The wind rustled through the fronds of the palm trees, and it reminded me of how it had always amazed me when those long trunks would bend at the hard gusts. Palm trees were planted everywhere in this area, and it never seemed possible for them to withstand such force, but they did, year after year, no matter how little sense it made.

“How mad are you?” my mom asked.

“Medium.”

“Well, I think I can handle medium. Still, thank you, I’m glad we did this.”

I twisted to look at her. “Why did you, really? I mean, I know what you said, but seriously, what did you think you were going to get out of this?”

She released a soft breath and played with the tie at the end of her braid. “I’m not getting any younger, Grey. Your siblings, they have families, spouses. I know they won’t be alone after I’m gone, but you? I haven’t met any significant others of yours and I just kept picturing you all alone.”

I could almost imagine what she’d thought, the pathetic sight of me all alone at a table for Thanksgiving, a microwave dinner in front of me.

Joke was on her—that sounded like a fantastic night to me!

“Well, I’m sorry to worry you so much.”

“I’m not worried anymore.”

“No?” I thought back to the night, to the clusterfuck it had been, and wasn’t sure exactly who had won her over. I didn’t think any of them were reallybring home to your mothersort of men.

She shook her head. “Clearly, you have people who are willing to show up for you. I was afraid you were alone, but I saw tonight that you aren’t, not at all. It makes me feel better to know that even if you don’t like to mix your worlds together, that you might not always want to bring your friends around, I’m just happy to know you have them. You could tell they all care for you—I mean, they were willing to drop everything to come to a party thrown by your mother out of the blue. Even with your boss, it was obvious just how much he cares about you.” She smiled softly, more to herself than me, I suspected.

Had she really been that worried about me?

It was funny, since part of the reason I’d tried to be so secretive about my life was to protect her, to keep her from worrying. If she knew what I really did, what my life was really like, I doubted she’d be too happy about any of it. No one slept well at night knowing about all the bullshit I got up to.

Not even me.

But here I found out it had all been in vain, since she’d worried anyway. Maybe mothers always did, though. I wasn’t a mom, didn’t plan on becoming one—didn’t know if it was even possible anymore—so just how was I supposed to know what was normal for one?

“Yeah, I guess they’re good friends,” I said.

“Just friends?”

“Whoa, now, let’s settle down. This isn’t the sort of talk to have with my mother. I’m not fifteen anymore with my first crush.”

“Your first crush was well before fifteen, young lady. Don’t think I don’t know what.”

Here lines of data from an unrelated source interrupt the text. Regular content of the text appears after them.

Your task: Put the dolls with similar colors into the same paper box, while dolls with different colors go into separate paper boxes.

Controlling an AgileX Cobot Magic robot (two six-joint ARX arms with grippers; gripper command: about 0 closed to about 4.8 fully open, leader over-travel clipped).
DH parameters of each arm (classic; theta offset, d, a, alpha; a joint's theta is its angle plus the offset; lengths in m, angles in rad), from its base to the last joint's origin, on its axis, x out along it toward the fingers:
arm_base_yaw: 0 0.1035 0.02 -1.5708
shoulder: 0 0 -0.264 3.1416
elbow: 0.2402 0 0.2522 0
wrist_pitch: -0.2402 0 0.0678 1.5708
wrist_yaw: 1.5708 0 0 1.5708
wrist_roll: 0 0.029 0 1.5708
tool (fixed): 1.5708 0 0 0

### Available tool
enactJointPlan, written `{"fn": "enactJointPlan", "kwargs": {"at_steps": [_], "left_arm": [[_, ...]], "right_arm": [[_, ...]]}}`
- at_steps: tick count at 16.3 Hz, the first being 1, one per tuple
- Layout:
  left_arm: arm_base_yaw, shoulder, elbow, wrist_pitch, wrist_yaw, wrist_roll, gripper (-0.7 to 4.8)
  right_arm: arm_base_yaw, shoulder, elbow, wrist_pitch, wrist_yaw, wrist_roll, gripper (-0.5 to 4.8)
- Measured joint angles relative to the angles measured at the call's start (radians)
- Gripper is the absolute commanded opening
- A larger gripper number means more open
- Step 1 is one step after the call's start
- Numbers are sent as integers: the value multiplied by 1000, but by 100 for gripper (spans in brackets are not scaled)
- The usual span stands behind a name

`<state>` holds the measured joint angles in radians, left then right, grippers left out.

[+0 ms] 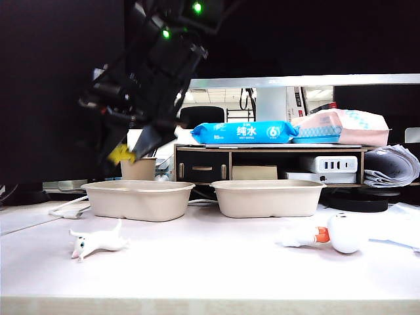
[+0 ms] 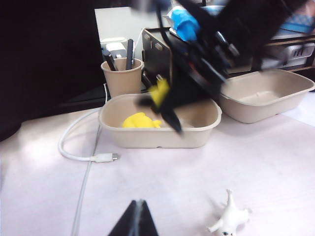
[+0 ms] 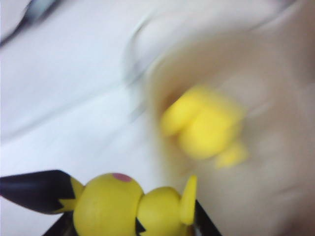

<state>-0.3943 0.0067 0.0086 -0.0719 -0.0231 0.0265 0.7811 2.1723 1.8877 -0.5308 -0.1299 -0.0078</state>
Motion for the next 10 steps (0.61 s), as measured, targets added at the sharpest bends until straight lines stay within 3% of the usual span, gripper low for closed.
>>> {"fn": "enactJointPlan", "kwargs": {"at_steps": [4, 6, 7, 10], "left_arm": [[0, 0, 0, 0, 0, 0, -5], [0, 0, 0, 0, 0, 0, -5], [0, 0, 0, 0, 0, 0, -5], [0, 0, 0, 0, 0, 0, -5]], "right_arm": [[-32, -2, 5, 28, 146, 0, 203], [-54, -2, 5, 47, 159, 0, 231], [-58, -2, 5, 47, 160, 0, 281], [-57, -2, 5, 45, 156, 0, 301]]}}
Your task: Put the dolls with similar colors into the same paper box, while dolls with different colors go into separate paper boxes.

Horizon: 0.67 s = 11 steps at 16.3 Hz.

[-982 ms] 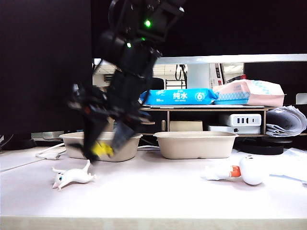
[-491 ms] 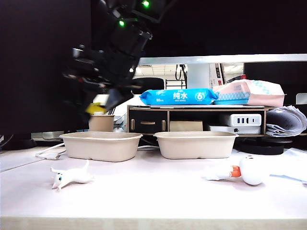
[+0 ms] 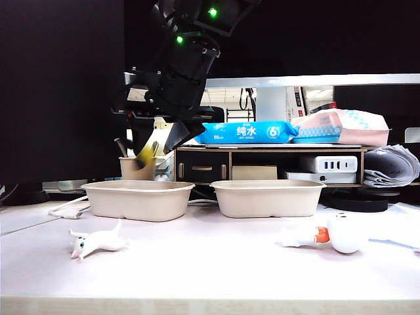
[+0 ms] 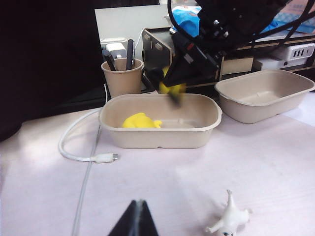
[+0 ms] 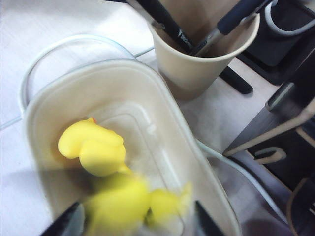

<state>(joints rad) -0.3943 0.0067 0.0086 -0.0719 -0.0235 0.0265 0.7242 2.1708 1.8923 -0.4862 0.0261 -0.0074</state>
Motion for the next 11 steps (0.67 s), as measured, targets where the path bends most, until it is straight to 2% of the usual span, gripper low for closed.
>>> {"fn": "enactJointPlan", "kwargs": {"at_steps": [1, 5, 8, 11], "left_arm": [[0, 0, 0, 0, 0, 0, -5], [0, 10, 0, 1, 0, 0, -5], [-14, 102, 0, 0, -2, 0, -5], [-74, 159, 0, -2, -3, 0, -5]], "right_arm": [[0, 0, 0, -6, 0, 0, 352], [2, -3, 1, -132, -14, 1, 359], [20, -12, 1, -307, -177, 0, 359], [87, -11, 0, -459, -237, -66, 359]]}}
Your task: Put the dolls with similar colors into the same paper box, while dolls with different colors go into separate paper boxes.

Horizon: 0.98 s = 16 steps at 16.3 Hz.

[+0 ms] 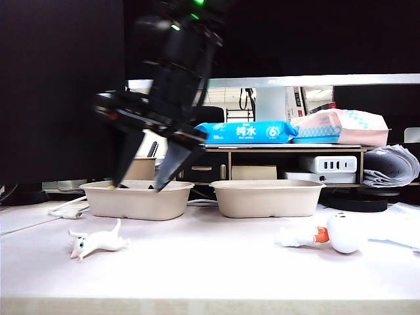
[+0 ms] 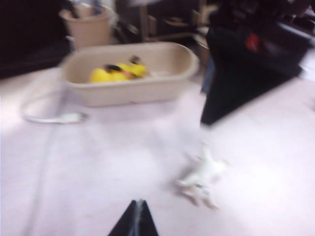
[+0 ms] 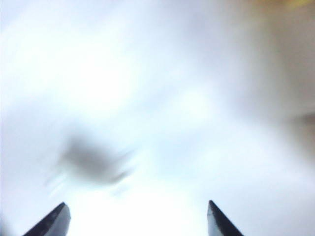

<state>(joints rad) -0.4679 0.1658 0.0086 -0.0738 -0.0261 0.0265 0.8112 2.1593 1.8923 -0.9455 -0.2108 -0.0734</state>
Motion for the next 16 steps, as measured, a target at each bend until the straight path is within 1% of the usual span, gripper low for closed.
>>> {"fn": "enactJointPlan", "kwargs": {"at_steps": [1, 3, 4, 6, 8, 11, 16], "left_arm": [[-28, 17, 0, -2, 1, 0, -5], [-42, 42, 0, -6, 2, 0, -5], [-41, 44, 0, -6, 0, 0, -5], [-40, 47, 0, -6, 0, 0, -5], [-40, 47, 0, -6, 0, 0, -5], [-41, 47, 0, -6, 0, 0, -5], [-40, 47, 0, -6, 0, 0, -5]], "right_arm": [[44, 0, 0, -45, -3, -55, 359], [102, 0, 0, -83, -6, -143, 360], [122, 1, 0, -99, 7, -187, 360], [134, 9, -1, -103, 50, -240, 360], [135, 33, -1, -99, 61, -288, 360], [132, 60, -2, -75, 85, -310, 360], [138, 89, -2, -3, 86, -325, 359]]}}
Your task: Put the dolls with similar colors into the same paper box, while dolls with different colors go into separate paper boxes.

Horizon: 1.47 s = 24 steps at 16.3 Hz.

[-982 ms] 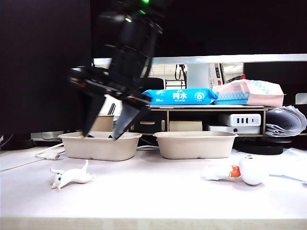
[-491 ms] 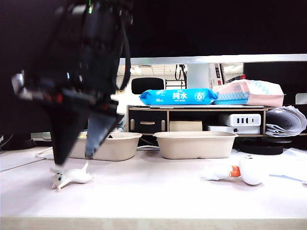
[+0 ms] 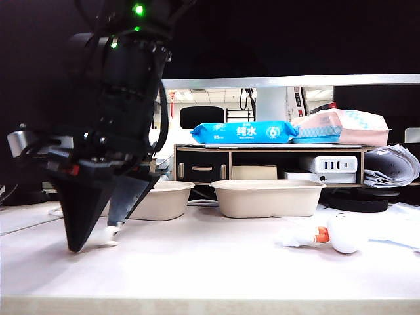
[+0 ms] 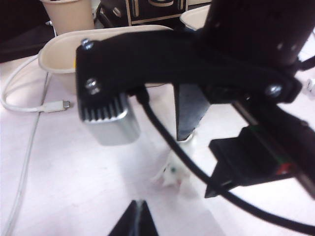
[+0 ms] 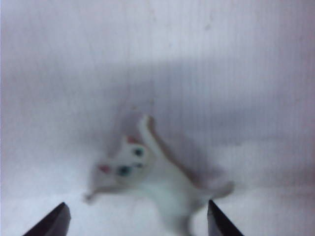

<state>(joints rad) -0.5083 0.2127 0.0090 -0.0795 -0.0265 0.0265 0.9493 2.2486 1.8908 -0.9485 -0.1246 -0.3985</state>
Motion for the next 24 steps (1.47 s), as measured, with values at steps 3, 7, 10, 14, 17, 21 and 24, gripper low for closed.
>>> {"fn": "enactJointPlan", "kwargs": {"at_steps": [3, 7, 10, 14, 17, 21, 24], "left_arm": [[0, 0, 0, 0, 0, 0, -5], [0, 0, 0, 0, 0, 0, -5], [0, 0, 0, 0, 0, 0, -5], [0, 0, 0, 0, 0, 0, -5], [0, 0, 0, 0, 0, 0, -5], [0, 0, 0, 0, 0, 0, -5], [0, 0, 0, 0, 0, 0, -5]], "right_arm": [[0, 13, 0, 16, 8, -1, 358], [0, 21, 0, 51, 19, -2, 273], [4, 21, 0, 84, 19, 2, 272], [4, 21, 0, 102, 19, 13, 156], [5, 21, 0, 122, 19, 32, 135], [4, 21, 0, 137, 20, 41, 85], [2, 20, 1, 138, 20, 41, 83]]}}
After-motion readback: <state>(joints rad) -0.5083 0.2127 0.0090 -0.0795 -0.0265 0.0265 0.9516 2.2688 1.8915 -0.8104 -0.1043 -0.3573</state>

“Ah, Ryan.” I smirked as I thought back at the cute little boy I’d fallen for when I was seven and he’d been ten. He hadn’t liked me, of course, but I’d been smitten and followed him around all summer, determined to win him over.

“Tell me the truth about them, won’t you?” she prodded gently.

She always got me like that, with the soft questions I found it impossible to ignore or deny.

“I don’t know. They’re just friends for now, I think.”

“All of them?”

“Is that weird?” I nibbled at my bottom lip, preparing myself for the worst.

For her to call me a whore, to kick me out, to label me as a pervert who didn’t get to come to dinners anymore.

It was a stupid fear, really. When had my mom ever turned her back on me like that? Still, knowing that she was disappointed would’ve hurt, even if she wasn’t about to kick me out.

Some part of me still wanted to be her little girl, for her to see me as someone who could do no wrong. I guess we never really outgrew the feeling of wanting our mom’s approval.

“Honey, you should know me well enough not to worry about something like that. If you date no one, if you date a hundred people, so long as you’re all honest and they treat you well, I really don’t care a bit.” She paused, then chuckled. “Plus, the idea of a single partner tough enough to put up with a hundred percent of your craziness is a terrifying thought. I probably should have seen this coming.”